16.Week This is either 1, 2 or 3 since there are only 3 weeks per microsite. This column is super important because sometimes the datestamps are wrong but at least the week of sampling is correct

*Note: The only time we actually fill in anything for columns 9 and 11-15 is when we have a “hit” and there is an actual animal.

  1. Since each row corresponds to a particular image, I liked to start with at least 100,000 just so I don’t have to go back and paste more rows. You can delete the extra rows when you’re done processing. For year, region, site and microsite write the correct label in the cell right below your column heading. Select the cell, then using control+C input the number of cells you want by using a colon in the area below the clipboard in Excel. For examples if you are in row B, it would be written as B2:B100000 then click enter.
  2. You can use the above method for the date as well. I input the date as I go along. For example if the photos start on 2017-05-22 I paste 100 thousand of that date. Obviously this is far too many, so once all the images for that particular date is finished, I control+C from the last cell and enter the new day for up to 100 thousand and so on until you are finished for the week and can delete the extra cells.
  3. Days work exactly like calendar dates.
  4. When it comes to rep, select all the image belonging to a particular date in your particular station of cam trap files and click properties. This tells you how many images you have for that date, in that station.

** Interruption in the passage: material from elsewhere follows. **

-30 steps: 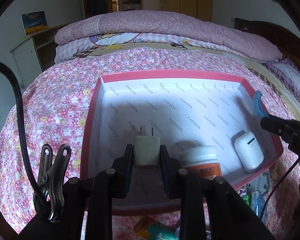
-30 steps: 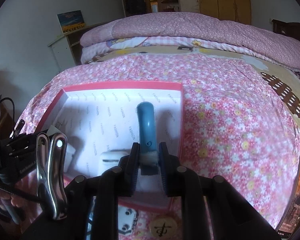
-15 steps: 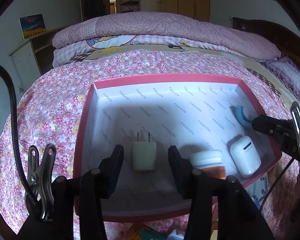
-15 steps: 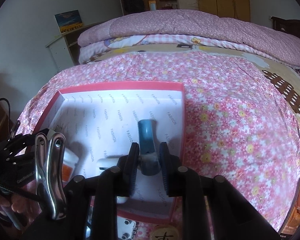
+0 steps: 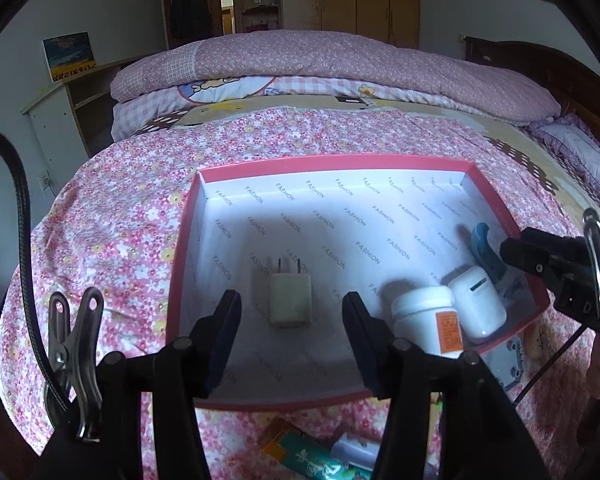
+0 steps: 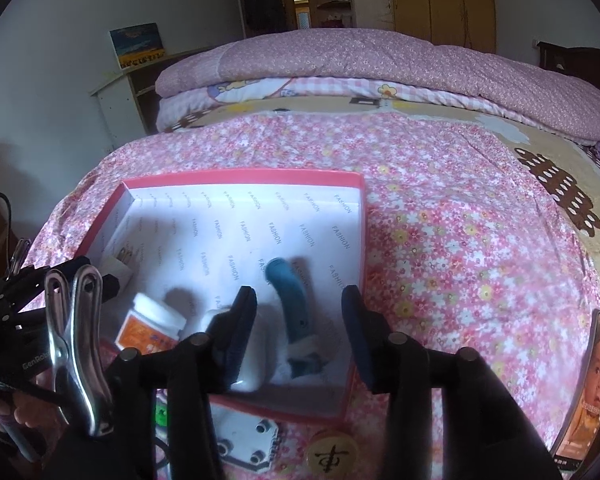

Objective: Organize rigid objects
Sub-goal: 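Withdraw both tools from the tray back over the remaining items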

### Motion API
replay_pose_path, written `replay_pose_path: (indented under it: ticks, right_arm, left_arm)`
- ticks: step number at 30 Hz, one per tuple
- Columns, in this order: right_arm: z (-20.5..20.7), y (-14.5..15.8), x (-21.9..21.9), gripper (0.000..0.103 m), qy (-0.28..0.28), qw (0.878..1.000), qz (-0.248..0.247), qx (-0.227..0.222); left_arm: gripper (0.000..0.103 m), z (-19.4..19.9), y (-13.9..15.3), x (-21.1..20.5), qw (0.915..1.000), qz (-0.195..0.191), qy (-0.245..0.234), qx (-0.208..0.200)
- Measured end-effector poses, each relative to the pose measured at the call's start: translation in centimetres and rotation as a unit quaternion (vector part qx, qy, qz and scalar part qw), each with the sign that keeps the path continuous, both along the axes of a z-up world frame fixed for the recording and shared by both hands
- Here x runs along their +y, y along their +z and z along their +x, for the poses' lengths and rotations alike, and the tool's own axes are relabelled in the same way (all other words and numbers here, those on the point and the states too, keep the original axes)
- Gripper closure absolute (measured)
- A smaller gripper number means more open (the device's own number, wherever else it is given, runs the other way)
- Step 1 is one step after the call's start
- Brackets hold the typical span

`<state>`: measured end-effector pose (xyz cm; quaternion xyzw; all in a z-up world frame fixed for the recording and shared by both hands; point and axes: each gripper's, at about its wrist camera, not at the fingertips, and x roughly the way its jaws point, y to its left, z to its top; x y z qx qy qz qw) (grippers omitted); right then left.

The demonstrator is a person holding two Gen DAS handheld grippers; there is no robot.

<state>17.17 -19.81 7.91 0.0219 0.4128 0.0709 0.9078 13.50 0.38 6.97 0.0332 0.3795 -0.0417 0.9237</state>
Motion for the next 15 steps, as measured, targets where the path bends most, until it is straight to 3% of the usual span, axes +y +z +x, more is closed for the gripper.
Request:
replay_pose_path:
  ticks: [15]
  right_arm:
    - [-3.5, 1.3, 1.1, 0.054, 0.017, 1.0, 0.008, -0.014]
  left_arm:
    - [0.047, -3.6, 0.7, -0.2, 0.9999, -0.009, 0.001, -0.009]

Use the above method discussed to paste as many cells needed for that station. Keep a calculator handy because you would need to determine your ending cell by adding the number of images to the current cell you’re on.
  5. Photo rep is just a continuous number, as already mentioned in the chart. It’s basically the total of all the images processed for either Carrizo or Mojave. Use the ‘fill’ button in excel for numbers in a series to do this step.
  6. If you come across a cool photo, make sure to copy and paste it in a different folder. This includes two animals together, animals fighting, clear photos of animals etc. (use your judgement). Do not cut and paste!